[Opening DATASET EXTRACT section]

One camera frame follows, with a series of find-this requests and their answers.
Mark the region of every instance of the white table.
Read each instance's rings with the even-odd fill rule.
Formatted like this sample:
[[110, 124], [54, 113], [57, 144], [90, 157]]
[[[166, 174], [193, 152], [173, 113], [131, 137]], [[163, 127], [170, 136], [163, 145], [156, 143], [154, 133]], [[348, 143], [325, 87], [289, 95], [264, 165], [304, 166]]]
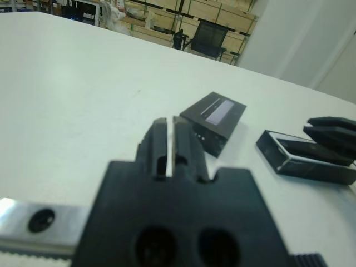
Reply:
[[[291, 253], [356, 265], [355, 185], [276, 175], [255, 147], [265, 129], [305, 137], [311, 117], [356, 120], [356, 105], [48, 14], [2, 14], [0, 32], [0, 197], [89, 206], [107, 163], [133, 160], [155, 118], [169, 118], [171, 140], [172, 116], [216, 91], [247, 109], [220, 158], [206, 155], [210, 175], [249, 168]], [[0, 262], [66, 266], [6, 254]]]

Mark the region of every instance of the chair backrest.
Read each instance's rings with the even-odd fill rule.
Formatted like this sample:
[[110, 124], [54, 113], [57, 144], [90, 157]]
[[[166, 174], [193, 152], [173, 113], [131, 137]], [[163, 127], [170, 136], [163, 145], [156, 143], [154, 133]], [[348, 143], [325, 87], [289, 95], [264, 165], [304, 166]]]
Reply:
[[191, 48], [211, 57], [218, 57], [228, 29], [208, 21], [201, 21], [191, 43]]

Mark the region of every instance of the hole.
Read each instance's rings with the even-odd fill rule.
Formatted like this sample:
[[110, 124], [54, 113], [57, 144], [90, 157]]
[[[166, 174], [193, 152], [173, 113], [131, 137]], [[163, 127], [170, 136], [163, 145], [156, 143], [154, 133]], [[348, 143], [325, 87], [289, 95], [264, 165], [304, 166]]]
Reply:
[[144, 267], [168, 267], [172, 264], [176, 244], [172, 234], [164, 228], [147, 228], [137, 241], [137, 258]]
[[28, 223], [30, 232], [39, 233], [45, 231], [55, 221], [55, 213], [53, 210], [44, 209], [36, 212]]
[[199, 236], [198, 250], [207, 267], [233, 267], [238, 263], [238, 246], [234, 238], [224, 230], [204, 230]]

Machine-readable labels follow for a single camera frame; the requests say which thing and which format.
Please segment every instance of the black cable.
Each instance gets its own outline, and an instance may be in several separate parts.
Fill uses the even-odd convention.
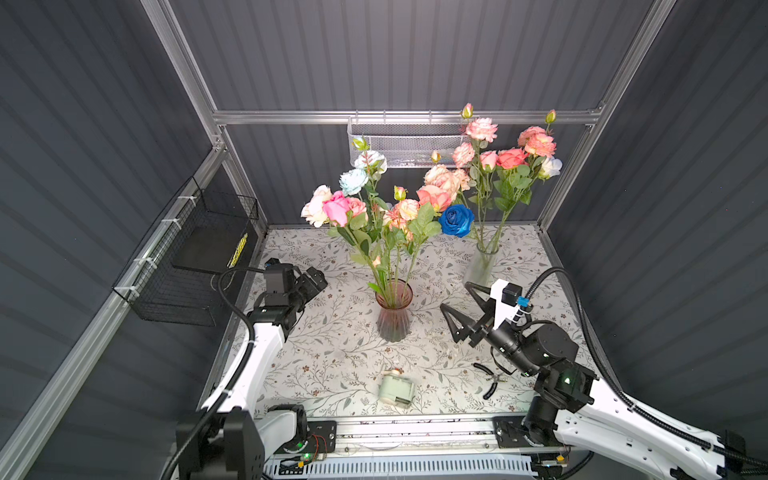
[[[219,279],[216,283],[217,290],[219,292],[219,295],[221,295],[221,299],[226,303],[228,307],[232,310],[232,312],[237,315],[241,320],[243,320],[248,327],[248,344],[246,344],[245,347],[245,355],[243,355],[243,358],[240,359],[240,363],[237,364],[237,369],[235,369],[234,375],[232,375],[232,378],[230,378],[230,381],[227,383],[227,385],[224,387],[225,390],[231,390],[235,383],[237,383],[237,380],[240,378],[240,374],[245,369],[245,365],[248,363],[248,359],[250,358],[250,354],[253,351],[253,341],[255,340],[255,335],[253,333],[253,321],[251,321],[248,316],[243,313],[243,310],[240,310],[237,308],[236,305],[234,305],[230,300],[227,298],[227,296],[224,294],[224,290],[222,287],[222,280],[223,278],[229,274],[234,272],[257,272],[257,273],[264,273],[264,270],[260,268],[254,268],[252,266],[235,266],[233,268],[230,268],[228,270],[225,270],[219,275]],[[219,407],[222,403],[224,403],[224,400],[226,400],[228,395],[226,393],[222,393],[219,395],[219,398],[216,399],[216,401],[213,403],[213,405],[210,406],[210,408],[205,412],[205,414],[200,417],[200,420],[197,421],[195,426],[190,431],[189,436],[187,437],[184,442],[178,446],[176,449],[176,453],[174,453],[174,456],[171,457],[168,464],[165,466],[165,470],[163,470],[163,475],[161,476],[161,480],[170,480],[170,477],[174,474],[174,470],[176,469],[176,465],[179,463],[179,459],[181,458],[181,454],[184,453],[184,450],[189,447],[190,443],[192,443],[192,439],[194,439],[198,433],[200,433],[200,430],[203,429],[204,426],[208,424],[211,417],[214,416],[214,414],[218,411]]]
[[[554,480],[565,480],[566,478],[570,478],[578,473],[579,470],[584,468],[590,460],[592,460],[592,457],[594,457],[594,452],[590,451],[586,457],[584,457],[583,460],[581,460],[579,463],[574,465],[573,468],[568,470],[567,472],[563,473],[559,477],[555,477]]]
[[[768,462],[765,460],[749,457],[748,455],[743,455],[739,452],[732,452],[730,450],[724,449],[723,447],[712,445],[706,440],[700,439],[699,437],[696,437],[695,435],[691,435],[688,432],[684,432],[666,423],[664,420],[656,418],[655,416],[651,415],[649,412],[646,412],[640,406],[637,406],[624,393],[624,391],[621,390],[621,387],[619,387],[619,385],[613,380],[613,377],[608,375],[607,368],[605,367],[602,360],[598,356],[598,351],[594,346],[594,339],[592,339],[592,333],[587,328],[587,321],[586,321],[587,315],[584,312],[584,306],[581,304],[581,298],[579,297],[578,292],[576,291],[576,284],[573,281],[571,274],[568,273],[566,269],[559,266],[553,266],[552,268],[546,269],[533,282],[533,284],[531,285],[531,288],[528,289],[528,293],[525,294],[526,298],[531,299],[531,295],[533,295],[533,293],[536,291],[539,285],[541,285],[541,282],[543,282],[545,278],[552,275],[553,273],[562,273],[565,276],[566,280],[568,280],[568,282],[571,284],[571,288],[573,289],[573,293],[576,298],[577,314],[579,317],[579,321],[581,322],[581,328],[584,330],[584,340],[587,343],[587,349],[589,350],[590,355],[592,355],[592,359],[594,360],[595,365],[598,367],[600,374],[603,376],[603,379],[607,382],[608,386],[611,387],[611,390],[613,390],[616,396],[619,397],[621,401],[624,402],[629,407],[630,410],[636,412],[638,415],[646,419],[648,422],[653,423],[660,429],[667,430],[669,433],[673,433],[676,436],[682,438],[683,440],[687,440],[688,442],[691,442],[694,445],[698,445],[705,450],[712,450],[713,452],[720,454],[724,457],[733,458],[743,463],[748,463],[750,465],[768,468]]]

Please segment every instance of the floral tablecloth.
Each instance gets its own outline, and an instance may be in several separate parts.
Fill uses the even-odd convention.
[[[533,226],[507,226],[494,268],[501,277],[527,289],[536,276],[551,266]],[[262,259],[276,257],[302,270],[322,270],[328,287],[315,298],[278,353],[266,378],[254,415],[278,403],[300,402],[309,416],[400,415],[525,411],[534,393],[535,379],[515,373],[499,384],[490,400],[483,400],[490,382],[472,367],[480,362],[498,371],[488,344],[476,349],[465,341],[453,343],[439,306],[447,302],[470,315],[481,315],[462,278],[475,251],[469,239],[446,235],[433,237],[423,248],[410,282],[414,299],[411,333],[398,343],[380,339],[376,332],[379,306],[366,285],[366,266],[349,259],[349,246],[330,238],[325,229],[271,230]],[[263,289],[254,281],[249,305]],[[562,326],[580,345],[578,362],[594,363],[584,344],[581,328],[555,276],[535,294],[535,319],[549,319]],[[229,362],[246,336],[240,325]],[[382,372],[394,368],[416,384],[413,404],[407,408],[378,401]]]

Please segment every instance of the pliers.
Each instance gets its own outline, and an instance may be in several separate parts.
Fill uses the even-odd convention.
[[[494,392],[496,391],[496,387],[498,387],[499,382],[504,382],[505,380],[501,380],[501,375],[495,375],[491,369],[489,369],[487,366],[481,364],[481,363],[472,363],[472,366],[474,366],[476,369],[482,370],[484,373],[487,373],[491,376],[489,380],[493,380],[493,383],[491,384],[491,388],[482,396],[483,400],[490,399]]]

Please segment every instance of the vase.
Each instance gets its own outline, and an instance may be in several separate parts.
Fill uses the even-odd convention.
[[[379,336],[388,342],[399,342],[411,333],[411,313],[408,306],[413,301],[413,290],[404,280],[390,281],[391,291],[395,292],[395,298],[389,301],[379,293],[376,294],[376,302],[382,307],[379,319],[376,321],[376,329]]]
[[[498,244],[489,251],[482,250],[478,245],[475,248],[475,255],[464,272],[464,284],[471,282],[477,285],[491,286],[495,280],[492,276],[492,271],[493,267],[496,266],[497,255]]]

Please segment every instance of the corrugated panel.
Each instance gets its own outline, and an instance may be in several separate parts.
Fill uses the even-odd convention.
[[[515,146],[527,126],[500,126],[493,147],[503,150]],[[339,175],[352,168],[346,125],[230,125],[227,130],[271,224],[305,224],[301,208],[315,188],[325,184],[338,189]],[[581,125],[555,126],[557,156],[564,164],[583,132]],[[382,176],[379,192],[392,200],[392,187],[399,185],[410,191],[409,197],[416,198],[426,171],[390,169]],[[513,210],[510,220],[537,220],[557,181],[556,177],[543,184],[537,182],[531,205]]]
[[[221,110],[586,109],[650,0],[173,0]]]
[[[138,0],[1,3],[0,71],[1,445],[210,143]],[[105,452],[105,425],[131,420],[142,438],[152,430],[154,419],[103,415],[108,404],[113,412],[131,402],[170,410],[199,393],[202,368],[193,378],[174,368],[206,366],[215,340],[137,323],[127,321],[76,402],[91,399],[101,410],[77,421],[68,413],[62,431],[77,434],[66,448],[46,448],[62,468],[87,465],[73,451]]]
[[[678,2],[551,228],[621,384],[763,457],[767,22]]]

[Closing DATASET EXTRACT section]
[Opening DATASET EXTRACT section]

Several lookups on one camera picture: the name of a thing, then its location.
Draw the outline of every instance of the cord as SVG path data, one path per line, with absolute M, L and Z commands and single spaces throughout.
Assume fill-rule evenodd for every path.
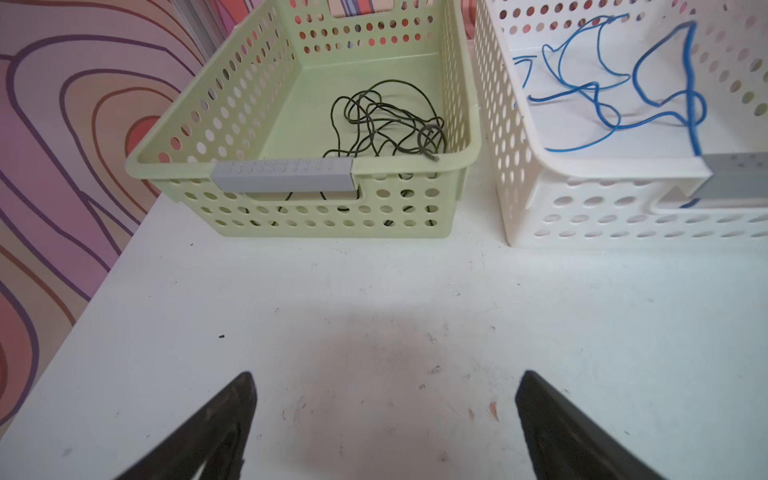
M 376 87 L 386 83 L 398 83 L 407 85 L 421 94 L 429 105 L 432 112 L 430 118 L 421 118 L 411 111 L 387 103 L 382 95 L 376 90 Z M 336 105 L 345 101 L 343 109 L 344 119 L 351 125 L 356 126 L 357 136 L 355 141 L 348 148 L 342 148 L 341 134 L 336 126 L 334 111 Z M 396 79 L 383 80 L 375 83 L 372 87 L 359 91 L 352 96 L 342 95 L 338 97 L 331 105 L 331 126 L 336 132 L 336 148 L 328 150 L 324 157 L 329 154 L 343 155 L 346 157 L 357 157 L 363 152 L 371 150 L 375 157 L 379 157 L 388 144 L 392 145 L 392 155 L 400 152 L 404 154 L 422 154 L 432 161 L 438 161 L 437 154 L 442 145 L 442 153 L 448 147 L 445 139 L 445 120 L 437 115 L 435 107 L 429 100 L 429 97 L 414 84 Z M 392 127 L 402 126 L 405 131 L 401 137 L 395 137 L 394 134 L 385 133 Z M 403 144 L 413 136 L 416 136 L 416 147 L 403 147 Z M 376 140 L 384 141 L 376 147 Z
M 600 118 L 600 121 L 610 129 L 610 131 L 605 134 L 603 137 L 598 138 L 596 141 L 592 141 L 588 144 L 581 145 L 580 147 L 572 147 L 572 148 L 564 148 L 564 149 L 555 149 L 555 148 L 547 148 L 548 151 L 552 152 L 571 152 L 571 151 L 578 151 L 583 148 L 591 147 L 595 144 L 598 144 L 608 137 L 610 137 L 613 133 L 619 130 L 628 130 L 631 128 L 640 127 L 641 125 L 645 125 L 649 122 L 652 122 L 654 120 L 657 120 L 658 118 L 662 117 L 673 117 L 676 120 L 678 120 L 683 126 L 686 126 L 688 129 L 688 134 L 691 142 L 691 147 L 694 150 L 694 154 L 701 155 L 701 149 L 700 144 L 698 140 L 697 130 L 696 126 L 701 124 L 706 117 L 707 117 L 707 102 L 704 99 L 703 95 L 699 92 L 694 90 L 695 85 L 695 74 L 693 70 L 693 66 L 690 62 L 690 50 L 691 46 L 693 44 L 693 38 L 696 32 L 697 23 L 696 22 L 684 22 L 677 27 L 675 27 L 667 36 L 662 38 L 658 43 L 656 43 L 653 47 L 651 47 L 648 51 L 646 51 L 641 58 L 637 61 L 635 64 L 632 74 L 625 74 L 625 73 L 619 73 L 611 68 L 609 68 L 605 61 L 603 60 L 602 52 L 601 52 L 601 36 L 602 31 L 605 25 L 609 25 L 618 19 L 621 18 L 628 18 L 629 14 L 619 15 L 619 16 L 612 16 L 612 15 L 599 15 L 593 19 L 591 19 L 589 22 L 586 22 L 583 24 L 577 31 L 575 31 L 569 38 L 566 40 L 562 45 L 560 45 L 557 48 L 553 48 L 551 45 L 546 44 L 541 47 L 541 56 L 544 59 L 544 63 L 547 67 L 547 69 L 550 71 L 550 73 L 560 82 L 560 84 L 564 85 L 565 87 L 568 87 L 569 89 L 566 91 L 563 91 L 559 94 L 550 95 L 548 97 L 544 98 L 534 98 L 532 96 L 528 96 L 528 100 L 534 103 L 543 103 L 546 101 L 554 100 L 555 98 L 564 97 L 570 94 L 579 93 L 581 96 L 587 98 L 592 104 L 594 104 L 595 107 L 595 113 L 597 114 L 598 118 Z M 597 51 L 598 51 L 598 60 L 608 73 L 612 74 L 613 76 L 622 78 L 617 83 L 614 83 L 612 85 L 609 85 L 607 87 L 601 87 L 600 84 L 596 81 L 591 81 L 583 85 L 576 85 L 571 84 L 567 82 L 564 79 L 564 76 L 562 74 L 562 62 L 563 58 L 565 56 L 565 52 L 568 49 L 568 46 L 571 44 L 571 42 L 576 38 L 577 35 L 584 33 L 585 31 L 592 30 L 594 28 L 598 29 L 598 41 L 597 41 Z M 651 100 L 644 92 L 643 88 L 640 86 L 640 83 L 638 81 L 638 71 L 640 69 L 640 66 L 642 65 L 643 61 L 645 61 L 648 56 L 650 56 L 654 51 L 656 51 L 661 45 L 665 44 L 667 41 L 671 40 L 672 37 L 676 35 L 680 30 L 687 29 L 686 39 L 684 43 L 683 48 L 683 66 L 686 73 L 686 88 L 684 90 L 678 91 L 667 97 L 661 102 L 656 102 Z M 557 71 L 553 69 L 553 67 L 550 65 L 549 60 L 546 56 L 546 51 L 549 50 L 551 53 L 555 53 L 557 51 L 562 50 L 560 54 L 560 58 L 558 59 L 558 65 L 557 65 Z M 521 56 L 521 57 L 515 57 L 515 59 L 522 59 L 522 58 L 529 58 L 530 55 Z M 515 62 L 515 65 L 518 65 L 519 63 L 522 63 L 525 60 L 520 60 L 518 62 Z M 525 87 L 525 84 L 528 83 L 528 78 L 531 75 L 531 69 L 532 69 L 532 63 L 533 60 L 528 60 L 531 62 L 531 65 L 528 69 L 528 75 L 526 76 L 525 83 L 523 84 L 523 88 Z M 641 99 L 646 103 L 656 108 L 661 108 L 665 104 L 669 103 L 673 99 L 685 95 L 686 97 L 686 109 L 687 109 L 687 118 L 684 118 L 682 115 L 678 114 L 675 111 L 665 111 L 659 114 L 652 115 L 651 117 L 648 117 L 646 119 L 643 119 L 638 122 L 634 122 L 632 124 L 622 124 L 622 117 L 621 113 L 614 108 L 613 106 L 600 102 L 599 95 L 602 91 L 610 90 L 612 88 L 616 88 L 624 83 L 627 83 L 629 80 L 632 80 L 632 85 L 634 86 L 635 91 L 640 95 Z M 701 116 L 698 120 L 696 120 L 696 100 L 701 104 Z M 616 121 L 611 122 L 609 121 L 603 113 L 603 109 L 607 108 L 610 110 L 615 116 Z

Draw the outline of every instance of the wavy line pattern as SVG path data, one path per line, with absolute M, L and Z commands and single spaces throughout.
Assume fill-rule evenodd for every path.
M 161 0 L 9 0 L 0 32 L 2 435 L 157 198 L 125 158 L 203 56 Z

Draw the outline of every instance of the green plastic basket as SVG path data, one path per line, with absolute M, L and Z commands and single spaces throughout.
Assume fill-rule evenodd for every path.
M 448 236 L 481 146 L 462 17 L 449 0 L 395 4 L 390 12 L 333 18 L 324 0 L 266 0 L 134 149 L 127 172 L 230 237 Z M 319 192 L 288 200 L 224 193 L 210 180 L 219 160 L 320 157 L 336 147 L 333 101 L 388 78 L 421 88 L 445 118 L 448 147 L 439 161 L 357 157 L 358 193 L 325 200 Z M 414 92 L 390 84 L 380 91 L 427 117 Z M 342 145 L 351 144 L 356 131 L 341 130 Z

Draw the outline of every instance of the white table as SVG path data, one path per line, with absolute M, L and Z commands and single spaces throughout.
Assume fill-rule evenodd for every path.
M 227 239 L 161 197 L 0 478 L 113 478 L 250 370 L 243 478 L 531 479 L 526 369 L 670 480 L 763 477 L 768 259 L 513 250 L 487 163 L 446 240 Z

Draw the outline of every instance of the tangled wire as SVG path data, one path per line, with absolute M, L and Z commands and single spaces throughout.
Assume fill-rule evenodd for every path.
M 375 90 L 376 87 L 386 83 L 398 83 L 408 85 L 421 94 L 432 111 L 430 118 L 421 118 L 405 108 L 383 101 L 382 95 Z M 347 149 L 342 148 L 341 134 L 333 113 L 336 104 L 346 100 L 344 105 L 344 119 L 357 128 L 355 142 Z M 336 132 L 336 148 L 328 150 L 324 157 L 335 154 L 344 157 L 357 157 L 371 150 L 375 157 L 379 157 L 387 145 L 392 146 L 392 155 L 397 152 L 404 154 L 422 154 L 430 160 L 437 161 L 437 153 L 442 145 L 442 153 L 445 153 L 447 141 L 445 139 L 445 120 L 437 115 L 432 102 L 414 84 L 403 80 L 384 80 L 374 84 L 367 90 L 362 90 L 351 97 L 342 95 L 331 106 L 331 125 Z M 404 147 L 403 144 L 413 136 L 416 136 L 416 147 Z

[Closing DATASET EXTRACT section]
[Opening DATASET EXTRACT section]

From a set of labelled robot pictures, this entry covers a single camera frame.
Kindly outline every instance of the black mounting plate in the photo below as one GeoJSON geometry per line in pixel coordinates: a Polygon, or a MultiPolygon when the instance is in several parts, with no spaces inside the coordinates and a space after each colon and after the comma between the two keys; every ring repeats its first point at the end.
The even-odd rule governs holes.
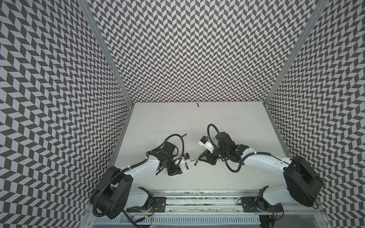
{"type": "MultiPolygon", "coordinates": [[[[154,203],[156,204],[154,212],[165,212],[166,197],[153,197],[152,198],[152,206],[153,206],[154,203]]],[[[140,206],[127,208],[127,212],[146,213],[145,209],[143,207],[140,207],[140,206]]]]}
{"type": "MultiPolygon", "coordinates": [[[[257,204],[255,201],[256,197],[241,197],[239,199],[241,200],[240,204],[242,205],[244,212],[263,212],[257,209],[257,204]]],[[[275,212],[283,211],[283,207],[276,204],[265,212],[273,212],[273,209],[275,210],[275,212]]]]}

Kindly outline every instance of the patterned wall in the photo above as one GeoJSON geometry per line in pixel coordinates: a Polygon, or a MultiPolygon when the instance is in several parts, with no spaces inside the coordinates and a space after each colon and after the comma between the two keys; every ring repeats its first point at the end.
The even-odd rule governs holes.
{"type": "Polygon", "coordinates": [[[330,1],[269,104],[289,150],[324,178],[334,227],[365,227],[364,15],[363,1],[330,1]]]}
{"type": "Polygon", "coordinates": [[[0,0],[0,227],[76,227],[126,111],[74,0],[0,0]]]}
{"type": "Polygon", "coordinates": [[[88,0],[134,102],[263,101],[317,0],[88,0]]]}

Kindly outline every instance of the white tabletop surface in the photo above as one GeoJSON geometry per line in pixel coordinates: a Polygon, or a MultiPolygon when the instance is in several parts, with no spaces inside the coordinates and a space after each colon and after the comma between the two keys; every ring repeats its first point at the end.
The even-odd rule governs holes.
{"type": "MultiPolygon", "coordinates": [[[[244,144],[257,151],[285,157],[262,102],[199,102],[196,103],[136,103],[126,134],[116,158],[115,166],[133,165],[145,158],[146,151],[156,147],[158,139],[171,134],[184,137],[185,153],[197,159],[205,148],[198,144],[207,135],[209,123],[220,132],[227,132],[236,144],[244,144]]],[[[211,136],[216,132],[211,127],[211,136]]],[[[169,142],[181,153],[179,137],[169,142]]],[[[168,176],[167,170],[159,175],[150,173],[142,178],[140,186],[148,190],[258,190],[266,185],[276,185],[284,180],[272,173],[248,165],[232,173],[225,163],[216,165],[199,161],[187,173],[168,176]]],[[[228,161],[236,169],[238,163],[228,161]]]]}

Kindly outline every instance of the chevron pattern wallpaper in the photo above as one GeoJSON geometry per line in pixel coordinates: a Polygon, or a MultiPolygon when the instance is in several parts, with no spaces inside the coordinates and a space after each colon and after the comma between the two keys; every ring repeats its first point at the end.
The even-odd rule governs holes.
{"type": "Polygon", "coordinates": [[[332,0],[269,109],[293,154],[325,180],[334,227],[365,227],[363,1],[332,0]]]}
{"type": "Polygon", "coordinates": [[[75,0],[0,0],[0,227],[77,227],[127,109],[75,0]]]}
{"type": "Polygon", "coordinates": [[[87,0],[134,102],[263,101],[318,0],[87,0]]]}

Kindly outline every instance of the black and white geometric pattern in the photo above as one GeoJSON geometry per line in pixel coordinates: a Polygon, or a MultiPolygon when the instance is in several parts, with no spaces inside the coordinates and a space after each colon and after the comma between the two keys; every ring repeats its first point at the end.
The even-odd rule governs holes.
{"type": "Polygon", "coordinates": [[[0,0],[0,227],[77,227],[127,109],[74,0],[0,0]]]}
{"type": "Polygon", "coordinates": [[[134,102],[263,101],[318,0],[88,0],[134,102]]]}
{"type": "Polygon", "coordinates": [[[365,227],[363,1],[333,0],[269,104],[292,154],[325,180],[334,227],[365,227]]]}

[Closing DATASET EXTRACT section]

DIRECTIONS FOR THIS TASK = Lines holding the string "Mark": find them in the listing above and copy each one.

EXERCISE OUTPUT =
Mark the region of every instance of the white table.
Mark the region of every instance of the chair backrest.
Mark the region of every instance of the hole.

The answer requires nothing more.